Over the last three months I have played exactly three Japanese Role Playing Games. The first was Persona 4. The second was Final Fantasy XIII-2, and the third is Xenoblade Chronicles: Adventure, Revenge, and Love on the Kneecaps of Hope.
When I discussed where Xenoblade Chonicles: Underboob Edition fit in with these other games, with the ghost that lives in my house, I came upon some interesting conclusions.
First, we both agreed that Persona 4 changed our lives. And considering my ghost compadre didn't even have a life, this is pretty groundbreaking stuff.
"Why did we even finish Final Fantasy XIII-2?" Dingo (the ghost) asked me in a bemused tone.
"It wasn't a bad game," I said slightly defensively.
"Yeah, it was fun, but man, I felt no real motivation to continue watching you play," he said. " I mean what the shit was all that about Paradoxes and Changing the Future to Change the Past. Makes no sense. And the characters were all way too peppy for the world about to end. I need to feel a reason to go on the journey. You know what I mean brother?"
"Yeah I feel you," I said back. But that wasn't really true. I couldn't feel him at all, as he is a ghost and as invisible to the touch as Phil Collins would have you believe.
In any case we agreed that Xenoblade Chronicles: The Deus Ex Machina Blade of Justice, fell somewhere in the middle, though heavier on the Persona 4 spectrum.
"It's a lot of fun, and man there is a lot to explore," Dingo said. "But I'm kind of getting the vibe these characters are a little too happy for a revenge story."
"They are way more realistic than the typical angsty teen hero from most Japanese Role Playing Games," I defended. "I can do without any Tales games Protagonists."
"But come on," he said. "At least one scene where Shulk yells to the Bionis, or whatever they are called, for revenge and demanding their blood would have been nice."
"That might come later, we aren't that far into the game."
"Speaking of which, the game is too damn long."
"I think it is at least 50 Hours," I confirmed. "If it was any shorter you would complain about it being too short, you stupid specter!"
In a huff, Dingo got offended and dissipated in a cloud of smoke.
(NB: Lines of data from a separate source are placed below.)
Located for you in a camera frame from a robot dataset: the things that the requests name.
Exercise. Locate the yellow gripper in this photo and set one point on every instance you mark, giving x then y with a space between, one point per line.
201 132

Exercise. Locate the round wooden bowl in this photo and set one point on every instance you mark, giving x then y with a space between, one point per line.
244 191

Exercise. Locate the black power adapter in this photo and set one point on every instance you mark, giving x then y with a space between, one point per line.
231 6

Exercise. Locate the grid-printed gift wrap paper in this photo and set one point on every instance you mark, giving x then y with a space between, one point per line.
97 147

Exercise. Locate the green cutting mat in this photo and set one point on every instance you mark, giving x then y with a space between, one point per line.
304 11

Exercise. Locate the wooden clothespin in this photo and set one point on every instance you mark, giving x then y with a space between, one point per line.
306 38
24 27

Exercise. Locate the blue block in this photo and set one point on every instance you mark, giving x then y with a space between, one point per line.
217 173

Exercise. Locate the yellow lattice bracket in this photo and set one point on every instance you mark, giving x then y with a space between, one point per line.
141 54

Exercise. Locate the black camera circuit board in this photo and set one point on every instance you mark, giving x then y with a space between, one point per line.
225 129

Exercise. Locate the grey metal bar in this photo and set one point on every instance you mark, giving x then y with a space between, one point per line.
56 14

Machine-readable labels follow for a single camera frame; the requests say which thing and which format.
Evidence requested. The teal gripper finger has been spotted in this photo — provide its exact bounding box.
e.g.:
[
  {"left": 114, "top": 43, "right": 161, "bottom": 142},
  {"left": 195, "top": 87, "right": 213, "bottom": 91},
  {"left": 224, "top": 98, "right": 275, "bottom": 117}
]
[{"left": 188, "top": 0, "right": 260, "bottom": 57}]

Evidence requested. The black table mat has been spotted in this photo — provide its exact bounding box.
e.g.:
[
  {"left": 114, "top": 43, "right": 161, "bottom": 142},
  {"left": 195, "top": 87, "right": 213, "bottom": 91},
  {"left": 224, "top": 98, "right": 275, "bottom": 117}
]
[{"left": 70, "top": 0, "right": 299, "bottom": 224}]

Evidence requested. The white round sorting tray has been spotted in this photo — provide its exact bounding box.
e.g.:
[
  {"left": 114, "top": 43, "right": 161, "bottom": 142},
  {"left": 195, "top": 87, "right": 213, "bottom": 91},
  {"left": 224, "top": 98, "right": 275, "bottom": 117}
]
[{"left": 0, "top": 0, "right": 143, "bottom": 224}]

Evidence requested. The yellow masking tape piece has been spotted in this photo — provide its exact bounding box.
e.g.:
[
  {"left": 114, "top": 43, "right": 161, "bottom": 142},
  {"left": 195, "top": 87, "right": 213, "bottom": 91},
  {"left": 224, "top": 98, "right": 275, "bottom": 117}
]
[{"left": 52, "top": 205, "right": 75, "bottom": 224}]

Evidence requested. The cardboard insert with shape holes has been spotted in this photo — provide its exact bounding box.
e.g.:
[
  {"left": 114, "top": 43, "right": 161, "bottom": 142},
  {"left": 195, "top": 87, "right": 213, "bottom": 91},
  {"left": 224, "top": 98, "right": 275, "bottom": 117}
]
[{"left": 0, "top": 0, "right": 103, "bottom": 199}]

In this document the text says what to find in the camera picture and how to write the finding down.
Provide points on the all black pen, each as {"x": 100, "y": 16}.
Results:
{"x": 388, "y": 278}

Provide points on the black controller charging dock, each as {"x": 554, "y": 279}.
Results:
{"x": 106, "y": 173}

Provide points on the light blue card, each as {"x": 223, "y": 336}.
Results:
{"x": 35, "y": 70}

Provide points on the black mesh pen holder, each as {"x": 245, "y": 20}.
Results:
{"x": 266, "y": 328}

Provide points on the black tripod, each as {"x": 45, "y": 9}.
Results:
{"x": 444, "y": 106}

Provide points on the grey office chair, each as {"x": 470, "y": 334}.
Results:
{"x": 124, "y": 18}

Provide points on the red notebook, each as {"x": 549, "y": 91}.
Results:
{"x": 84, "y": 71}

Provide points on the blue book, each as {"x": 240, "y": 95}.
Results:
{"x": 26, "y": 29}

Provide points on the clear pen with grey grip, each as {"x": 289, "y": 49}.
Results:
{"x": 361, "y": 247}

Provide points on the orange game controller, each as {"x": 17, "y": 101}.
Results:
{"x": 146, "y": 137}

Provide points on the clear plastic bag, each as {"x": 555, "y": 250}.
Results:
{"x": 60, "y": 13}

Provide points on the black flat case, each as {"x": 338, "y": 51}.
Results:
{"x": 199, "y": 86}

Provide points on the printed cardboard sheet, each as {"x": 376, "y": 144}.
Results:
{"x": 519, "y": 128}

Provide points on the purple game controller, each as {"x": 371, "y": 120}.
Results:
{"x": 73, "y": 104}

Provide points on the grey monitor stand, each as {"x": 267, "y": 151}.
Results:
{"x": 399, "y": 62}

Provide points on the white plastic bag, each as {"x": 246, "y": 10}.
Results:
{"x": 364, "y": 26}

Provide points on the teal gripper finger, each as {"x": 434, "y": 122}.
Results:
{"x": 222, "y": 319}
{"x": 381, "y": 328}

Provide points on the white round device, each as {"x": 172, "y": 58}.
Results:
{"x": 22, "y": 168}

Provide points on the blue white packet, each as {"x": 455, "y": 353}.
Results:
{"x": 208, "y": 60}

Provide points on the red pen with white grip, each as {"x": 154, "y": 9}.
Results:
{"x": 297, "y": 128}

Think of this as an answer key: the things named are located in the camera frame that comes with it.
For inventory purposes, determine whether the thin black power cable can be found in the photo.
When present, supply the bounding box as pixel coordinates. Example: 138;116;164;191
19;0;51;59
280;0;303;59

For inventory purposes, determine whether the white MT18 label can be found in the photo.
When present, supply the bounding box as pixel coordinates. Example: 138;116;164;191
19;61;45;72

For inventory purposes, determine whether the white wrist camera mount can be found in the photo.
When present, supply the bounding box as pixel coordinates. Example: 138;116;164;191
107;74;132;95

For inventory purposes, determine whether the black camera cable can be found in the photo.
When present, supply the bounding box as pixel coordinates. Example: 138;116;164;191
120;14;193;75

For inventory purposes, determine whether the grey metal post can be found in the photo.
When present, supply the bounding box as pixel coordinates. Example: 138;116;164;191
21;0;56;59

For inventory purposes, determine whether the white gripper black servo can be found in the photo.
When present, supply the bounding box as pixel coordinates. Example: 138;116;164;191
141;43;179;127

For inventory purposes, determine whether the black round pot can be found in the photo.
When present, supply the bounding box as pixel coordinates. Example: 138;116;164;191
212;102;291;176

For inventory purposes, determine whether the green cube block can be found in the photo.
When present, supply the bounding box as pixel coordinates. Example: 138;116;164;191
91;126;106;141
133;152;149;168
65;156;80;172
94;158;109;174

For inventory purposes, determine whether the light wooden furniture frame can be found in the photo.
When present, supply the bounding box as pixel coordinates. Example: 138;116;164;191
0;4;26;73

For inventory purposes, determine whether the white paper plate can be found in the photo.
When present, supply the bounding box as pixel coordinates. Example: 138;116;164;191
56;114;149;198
But his point of it being too long is valid to some people. I'm a busy guy these days and dedicating so much time to a game is not something I can do like I used to, so I fear I might never see the actual end of the game. But for people in college or younger, a 50 Hour game is a blessing I'm sure.
The other point of contention is the main character is blonde. As a brown headed individual I find it hard to get behind a blonde lead character. Plus the blonde hair and the British accent reminds me too much of Gareth Keenan. Actually no, I take that back, Gareth as a lead action hero makes this game way more badass.
In summary, Xenoblade Chronicle: Operation Rainfall can be summed up in a word: Meat.